_EXERCISE_.
Look for the string "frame" in the listing. Copy each line that has it.
*** Begin section ***
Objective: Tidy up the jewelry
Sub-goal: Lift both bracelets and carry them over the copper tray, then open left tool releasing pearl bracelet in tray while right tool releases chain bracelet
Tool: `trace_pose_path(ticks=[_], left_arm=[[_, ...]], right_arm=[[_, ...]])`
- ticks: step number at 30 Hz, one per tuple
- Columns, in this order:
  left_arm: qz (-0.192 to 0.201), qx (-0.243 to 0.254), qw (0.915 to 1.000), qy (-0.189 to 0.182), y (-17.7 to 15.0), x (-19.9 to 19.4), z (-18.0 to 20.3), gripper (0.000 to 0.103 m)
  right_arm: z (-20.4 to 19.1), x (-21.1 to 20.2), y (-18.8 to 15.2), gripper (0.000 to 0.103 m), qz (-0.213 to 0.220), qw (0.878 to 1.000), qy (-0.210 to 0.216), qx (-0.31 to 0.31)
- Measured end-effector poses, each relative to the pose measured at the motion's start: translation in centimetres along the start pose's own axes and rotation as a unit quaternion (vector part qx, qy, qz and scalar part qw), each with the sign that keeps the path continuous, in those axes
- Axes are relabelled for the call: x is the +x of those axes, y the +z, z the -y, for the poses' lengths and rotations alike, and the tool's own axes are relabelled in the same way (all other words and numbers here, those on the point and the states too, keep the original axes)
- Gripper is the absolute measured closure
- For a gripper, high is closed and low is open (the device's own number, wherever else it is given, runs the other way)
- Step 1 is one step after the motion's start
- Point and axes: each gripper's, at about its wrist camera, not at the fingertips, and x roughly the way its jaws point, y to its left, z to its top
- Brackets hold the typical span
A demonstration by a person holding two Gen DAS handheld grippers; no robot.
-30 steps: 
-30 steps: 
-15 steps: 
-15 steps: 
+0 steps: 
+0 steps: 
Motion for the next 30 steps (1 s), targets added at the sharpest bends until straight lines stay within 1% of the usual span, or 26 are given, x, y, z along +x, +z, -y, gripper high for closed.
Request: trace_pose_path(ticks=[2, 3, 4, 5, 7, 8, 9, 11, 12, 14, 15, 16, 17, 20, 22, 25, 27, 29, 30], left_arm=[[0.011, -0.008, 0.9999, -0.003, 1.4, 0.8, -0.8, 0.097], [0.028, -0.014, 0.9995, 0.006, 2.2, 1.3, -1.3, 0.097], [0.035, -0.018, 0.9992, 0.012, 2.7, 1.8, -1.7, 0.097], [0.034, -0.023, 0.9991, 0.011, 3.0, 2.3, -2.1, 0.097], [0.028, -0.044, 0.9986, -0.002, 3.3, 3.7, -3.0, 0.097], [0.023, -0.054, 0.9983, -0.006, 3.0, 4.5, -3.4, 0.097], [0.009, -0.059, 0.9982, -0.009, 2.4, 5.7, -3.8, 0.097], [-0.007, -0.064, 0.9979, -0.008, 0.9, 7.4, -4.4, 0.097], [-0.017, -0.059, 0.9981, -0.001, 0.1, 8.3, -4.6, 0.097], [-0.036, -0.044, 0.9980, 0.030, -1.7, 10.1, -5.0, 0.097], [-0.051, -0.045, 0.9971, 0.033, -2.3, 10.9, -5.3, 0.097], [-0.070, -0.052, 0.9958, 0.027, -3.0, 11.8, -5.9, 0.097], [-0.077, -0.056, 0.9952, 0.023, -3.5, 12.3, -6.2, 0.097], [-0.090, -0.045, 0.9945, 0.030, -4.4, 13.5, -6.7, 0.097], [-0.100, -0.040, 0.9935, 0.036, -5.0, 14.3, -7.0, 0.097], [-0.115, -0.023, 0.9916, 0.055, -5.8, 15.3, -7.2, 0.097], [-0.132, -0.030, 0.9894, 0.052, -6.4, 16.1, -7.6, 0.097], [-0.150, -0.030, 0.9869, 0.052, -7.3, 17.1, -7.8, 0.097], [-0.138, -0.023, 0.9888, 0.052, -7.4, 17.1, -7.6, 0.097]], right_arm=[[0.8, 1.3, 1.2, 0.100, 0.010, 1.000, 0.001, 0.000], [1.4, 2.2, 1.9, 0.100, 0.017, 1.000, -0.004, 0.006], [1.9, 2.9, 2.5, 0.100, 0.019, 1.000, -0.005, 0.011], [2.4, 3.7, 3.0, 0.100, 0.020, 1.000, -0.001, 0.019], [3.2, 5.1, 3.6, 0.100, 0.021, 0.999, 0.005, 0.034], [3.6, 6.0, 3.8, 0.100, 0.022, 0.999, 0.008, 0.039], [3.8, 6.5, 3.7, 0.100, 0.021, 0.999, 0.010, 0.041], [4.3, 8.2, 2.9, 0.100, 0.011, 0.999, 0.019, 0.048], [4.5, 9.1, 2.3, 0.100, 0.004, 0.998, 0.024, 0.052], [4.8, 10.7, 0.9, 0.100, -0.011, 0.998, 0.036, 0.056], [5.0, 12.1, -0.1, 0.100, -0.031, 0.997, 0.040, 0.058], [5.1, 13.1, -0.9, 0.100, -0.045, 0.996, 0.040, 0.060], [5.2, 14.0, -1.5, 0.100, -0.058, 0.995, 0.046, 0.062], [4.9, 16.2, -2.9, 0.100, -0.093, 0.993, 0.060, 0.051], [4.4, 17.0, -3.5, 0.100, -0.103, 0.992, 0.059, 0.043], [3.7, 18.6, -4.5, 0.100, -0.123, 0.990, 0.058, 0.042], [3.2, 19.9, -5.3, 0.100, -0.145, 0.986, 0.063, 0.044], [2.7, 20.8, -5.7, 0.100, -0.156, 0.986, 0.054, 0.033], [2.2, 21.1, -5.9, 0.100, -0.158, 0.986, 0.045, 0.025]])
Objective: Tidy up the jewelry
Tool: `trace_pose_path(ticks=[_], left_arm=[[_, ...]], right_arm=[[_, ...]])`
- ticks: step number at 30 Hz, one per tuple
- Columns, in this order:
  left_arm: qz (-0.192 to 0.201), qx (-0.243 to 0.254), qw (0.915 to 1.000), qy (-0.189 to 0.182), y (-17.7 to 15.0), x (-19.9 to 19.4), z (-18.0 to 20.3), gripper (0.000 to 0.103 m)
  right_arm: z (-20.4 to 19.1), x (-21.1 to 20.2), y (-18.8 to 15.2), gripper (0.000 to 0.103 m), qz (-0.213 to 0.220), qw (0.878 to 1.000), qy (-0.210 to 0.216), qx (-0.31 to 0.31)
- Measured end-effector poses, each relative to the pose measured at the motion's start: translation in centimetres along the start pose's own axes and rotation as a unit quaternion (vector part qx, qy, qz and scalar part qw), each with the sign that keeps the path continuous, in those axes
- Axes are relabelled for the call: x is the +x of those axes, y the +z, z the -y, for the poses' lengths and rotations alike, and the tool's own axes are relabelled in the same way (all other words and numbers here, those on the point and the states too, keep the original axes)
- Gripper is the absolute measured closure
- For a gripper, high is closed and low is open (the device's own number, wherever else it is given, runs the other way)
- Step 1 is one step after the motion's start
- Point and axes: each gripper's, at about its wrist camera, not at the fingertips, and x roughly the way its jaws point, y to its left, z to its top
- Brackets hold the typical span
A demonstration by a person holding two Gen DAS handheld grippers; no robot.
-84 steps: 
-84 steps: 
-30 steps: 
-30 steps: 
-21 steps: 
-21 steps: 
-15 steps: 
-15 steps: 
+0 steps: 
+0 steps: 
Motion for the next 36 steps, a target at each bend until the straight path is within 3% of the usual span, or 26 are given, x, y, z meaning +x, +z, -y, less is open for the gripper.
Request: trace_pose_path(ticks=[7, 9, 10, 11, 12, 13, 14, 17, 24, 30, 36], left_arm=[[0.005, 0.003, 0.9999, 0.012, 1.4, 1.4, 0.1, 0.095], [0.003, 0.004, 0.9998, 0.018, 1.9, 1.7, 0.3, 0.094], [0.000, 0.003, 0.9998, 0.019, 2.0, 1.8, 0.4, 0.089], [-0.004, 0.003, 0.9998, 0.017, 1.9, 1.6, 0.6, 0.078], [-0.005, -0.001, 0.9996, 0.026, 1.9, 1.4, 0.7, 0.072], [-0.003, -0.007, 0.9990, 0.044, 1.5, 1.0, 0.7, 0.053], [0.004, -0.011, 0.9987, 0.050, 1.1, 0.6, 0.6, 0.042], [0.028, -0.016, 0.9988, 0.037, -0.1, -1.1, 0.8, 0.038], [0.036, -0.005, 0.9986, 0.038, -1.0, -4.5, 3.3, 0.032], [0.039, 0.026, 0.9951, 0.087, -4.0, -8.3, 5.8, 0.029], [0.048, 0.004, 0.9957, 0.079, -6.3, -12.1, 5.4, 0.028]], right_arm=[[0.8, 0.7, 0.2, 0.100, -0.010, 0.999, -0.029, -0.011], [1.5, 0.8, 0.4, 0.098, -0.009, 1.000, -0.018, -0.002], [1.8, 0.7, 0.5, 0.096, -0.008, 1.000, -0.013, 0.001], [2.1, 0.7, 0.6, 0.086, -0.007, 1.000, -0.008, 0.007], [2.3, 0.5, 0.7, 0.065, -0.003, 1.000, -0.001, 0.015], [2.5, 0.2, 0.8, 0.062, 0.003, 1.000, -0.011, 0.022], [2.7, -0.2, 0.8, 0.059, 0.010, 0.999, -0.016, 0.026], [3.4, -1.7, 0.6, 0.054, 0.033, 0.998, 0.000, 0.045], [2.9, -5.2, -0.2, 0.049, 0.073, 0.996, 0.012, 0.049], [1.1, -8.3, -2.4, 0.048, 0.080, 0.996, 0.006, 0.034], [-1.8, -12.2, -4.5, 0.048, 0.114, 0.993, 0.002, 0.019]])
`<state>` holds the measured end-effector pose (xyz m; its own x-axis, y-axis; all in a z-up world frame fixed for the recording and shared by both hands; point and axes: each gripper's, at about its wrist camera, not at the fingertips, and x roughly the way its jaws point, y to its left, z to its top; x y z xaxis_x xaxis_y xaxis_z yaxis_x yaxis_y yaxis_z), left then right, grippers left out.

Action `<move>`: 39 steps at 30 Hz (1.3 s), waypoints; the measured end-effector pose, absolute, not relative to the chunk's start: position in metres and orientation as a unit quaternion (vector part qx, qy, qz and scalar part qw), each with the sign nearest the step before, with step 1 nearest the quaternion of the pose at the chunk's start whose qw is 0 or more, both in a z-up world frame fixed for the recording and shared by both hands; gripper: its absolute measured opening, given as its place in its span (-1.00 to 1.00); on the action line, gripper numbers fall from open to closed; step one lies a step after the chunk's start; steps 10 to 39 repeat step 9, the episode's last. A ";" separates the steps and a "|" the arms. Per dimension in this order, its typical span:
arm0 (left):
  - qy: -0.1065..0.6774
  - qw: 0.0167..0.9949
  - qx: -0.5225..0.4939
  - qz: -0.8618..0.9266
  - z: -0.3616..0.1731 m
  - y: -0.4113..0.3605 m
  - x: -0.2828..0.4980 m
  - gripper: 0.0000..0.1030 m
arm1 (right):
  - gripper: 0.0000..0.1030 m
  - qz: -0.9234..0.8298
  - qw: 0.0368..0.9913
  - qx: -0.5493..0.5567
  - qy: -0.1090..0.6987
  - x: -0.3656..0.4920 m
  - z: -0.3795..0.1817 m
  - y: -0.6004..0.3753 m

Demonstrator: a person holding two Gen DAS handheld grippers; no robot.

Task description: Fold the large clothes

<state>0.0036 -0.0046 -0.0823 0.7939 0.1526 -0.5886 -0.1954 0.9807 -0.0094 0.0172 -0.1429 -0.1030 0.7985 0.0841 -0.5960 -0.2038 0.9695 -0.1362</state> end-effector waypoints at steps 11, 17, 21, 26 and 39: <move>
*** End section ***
_SOLUTION TO THIS EXERCISE_.
`<state>` holds the measured end-effector pose (xyz m; its own x-axis, y-axis; all in a z-up world frame fixed for the recording and shared by both hands; point and axes: each gripper's, at about its wrist camera, not at the fingertips, and x roughly the way its jaws point, y to its left, z to its top; x y z xaxis_x xaxis_y xaxis_z yaxis_x yaxis_y yaxis_z), left then right, grippers left out.
Action `<move>`: 39 steps at 30 Hz (1.3 s), waypoints; the measured end-effector pose, absolute, not relative to the chunk's start: position in metres and orientation as a unit quaternion (vector part qx, qy, qz and scalar part qw), each with the sign nearest the step before, with step 1 nearest the quaternion of the pose at the chunk's start whose qw is 0 or more, both in a z-up world frame fixed for the recording and shared by both hands; gripper: its absolute measured opening, given as its place in its span (-1.00 to 1.00); on the action line, gripper numbers fall from open to closed; step one lies a step after the chunk's start; steps 10 to 39 repeat step 9, the episode's last. A ";" separates the steps and a "|" the arms. Per dimension in this order, its typical span:

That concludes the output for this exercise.